Enhanced Mucosal Delivery to Improve Immune Protection 2
Enhanced Mucosal Delivery to Improve Immune Protection 2
Brittany Hartwell, Jason Chang
Koch Institute at MIT
This image shows a cross-section of the nasal passage from a mouse that received an intranasal vaccine developed in the Irvine Lab. The vaccine was designed to be better at transporting into and across the mucosal tissues in the nose, in order to be taken up into the underlying nasal-associated immune tissues in greater amounts to activate a stronger immune response. Compared to injected vaccines, mucosal vaccines (like those administered intranasally) are better at activating a mucosal immune response, which is important for establishing a ‘frontline defense’ of immune protection at mucosal tissues where many infectious diseases are transmitted, such as HIV and SARS-CoV-2. However, mucosal vaccines have historically been plagued by delivery challenges and poor uptake leading to weak immune protection. In this case, our vaccine was engineered to overcome mucosal barriers and evade rapid clearance mechanisms by ‘hitchhiking’ on a chaperone protein found naturally in the mucosal environment.

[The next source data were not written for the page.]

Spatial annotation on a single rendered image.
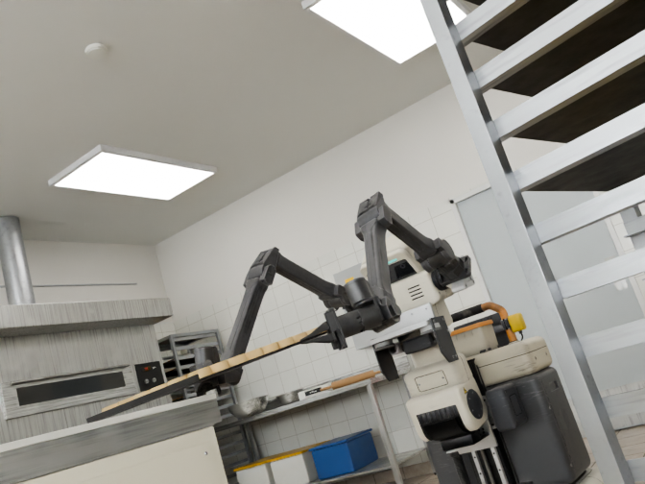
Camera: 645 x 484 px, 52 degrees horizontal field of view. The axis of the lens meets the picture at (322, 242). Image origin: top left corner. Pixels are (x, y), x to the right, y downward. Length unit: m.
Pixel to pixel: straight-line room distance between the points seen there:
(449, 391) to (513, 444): 0.39
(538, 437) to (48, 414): 3.45
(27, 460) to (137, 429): 0.21
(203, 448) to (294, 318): 5.05
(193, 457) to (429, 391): 1.26
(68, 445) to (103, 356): 4.18
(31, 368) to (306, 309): 2.54
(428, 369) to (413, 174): 3.54
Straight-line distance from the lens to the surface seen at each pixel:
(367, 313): 1.61
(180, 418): 1.35
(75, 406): 5.14
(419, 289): 2.39
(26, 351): 5.04
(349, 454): 5.48
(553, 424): 2.56
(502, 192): 1.05
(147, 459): 1.28
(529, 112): 1.07
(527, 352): 2.55
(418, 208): 5.72
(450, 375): 2.38
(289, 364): 6.44
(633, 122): 1.01
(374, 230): 1.88
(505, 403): 2.43
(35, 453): 1.19
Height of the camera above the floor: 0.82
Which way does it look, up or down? 13 degrees up
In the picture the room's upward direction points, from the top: 17 degrees counter-clockwise

Here, we show that our vaccine is indeed accomplishing this: rather than being rapidly cleared (which is what we observe with a control non-engineered version of this vaccine), our engineered vaccine is sticking around in the nasal cavity for multiple days after administration, lining the nasal tissue and being taken up into the underlying cells.
The vaccine was labeled with a fluorescent molecule so it could be visualized by microscopy. In these images, the signal of the vaccine (in red) can be seen lining the textured nasal tissue (cyan) against the intricate architecture of the nasal cavity (background and negative space).